> Your objective
In the material below, find every line containing "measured" and copy that line.

= Beginning of Section =

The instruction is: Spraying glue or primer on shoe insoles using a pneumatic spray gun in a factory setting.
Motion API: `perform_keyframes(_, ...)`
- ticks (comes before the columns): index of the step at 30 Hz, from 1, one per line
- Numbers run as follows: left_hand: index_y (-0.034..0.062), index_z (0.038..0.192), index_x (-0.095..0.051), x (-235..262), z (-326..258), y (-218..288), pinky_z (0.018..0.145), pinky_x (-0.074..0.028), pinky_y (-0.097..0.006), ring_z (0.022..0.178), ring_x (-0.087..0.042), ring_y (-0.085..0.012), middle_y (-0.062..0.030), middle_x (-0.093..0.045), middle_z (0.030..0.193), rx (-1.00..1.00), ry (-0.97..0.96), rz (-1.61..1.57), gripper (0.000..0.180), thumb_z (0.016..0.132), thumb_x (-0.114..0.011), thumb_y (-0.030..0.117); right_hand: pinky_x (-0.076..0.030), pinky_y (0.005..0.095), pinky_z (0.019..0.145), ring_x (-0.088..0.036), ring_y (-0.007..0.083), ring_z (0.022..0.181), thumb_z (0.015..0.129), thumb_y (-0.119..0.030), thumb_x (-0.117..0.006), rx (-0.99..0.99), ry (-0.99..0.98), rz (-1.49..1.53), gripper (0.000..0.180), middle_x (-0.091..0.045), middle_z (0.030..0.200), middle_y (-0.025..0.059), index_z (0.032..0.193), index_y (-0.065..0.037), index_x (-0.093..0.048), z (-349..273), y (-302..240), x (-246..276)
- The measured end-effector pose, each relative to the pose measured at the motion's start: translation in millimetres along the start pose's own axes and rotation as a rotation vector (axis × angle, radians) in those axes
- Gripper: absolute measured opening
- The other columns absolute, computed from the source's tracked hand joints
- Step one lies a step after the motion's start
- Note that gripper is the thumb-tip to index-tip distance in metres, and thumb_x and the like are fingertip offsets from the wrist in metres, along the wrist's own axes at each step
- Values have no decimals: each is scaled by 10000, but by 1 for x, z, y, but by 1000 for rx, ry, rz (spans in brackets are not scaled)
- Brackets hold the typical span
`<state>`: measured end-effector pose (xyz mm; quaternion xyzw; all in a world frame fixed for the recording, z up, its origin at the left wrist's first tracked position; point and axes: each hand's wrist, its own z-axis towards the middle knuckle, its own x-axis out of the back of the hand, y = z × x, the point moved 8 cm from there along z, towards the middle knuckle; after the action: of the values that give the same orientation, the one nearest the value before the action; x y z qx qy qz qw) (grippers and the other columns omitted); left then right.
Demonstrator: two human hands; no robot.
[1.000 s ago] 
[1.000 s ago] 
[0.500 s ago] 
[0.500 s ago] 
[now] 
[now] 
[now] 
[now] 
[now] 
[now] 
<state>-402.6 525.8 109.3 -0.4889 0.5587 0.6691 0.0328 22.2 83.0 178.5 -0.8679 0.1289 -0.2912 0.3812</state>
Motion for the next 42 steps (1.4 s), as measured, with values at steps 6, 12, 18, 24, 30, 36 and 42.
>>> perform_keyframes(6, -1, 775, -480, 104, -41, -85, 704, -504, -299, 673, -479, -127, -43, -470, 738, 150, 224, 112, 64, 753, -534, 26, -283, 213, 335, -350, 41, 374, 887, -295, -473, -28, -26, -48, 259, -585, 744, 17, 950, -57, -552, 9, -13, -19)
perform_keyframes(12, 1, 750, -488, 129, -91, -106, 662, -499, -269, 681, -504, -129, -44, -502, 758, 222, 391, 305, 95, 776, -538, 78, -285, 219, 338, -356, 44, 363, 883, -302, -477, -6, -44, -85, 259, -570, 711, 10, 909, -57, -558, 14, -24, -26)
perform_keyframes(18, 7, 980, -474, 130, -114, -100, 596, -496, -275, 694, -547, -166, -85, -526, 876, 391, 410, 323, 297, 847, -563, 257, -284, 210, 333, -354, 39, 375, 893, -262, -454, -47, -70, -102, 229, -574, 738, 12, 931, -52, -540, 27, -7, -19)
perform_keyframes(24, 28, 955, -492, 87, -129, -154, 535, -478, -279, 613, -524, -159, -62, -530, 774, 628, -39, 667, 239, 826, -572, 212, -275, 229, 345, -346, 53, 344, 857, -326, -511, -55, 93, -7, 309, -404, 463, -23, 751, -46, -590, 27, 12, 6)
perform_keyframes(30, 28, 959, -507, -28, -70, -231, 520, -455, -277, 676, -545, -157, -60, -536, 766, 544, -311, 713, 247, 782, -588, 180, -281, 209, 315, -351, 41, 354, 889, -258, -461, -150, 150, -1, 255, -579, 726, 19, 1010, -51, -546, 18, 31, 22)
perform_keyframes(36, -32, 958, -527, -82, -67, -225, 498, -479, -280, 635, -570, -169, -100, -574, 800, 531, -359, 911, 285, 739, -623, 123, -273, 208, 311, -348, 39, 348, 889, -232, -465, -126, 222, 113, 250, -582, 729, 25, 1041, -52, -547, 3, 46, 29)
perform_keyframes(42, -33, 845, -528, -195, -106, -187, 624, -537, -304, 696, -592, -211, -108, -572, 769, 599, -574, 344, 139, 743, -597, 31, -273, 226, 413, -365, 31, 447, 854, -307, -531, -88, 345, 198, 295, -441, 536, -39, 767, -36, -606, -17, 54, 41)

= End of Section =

> Expected answer
- The measured end-effector pose, each relative to the pose measured at the motion's start: translation in millimetres along the start pose's own axes and rotation as a rotation vector (axis × angle, radians) in those axes
- Gripper: absolute measured opening
`<state>`: measured end-effector pose (xyz mm; quaternion xyzw; all in a world frame fixed for the recording, z up, its origin at the left wrist's first tracked position; point and axes: each hand's wrist, its own z-axis towards the middle knuckle, its own x-axis out of the back of the hand, y = z × x, the point moved 8 cm from there along z, towards the middle knuckle; after the action: of the values that give the same orientation, the one nearest the value before the action; x y z qx qy qz qw) (grippers and the other columns omitted); left then right.
Motion for the next 42 steps (1.4 s), as measured, with values at steps 6, 12, 18, 24, 30, 36 and 42.

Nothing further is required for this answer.